# [Aim of the task]
Exactly the lines from the one containing "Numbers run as" through the final line of the data are to be written out again, with nothing added.

------

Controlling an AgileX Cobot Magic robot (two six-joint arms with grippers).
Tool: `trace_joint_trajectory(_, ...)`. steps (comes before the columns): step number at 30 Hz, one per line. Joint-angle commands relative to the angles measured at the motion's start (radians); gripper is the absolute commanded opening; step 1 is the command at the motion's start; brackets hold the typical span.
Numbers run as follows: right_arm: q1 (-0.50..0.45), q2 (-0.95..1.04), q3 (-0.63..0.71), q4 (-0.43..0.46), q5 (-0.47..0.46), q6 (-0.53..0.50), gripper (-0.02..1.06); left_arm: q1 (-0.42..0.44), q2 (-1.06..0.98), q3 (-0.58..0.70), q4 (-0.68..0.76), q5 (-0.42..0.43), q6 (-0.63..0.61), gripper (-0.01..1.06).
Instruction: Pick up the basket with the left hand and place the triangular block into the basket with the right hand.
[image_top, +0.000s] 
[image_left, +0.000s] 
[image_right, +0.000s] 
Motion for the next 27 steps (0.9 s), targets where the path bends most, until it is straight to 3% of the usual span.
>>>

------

# [Response below]
Numbers run as follows: right_arm: q1 (-0.50..0.45), q2 (-0.95..1.04), q3 (-0.63..0.71), q4 (-0.43..0.46), q5 (-0.47..0.46), q6 (-0.53..0.50), gripper (-0.02..1.06); left_arm: q1 (-0.42..0.44), q2 (-1.06..0.98), q3 (-0.58..0.70), q4 (-0.68..0.76), q5 (-0.42..0.43), q6 (-0.63..0.61), gripper (-0.01..1.06).
Instruction: Pick up the basket with the left hand and place the triangular block into the basket with the right hand.
[image_top, +0.000s] 
[image_left, +0.000s] 
[image_right, +0.000s] 
Motion for the next 27 steps (0.9 s), targets where the path bends most, until it is straight to 3% of the usual span.
>>>

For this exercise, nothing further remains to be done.